— WORK TO COMPLETE —
For the data that follows, report how many lines contain the word "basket", and nothing else.

— GIVEN MATERIAL —
----------------------------------------

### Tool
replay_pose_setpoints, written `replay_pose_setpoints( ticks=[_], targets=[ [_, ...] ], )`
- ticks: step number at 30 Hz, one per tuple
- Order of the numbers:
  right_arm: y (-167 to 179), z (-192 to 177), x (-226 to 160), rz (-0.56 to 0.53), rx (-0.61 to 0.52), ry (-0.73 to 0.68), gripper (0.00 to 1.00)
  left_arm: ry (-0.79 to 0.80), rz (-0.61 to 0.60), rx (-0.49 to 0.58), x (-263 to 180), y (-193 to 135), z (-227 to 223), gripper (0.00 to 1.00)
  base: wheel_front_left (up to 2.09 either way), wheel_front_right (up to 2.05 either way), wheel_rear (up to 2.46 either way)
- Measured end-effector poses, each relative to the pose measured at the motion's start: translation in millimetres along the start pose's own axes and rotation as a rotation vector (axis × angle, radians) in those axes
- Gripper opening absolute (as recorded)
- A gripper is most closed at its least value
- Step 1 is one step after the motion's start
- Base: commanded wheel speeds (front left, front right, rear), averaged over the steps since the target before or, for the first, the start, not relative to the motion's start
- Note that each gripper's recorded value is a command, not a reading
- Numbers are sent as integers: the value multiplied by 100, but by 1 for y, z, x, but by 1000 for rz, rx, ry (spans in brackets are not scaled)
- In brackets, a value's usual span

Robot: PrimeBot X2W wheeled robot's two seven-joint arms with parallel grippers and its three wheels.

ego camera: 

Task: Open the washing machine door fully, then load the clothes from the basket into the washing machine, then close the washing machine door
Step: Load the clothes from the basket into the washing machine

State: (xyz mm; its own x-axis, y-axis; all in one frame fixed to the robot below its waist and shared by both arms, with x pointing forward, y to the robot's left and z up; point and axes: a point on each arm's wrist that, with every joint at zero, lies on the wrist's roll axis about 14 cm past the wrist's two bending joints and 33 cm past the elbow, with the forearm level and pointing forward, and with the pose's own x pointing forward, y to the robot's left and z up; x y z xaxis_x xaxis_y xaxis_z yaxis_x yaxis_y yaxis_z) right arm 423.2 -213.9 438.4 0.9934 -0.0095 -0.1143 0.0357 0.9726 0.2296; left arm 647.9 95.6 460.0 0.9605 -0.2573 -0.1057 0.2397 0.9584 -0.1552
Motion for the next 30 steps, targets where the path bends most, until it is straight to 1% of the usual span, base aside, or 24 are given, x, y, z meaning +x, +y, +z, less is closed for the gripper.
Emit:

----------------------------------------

— OUTPUT OF THE TASK —
2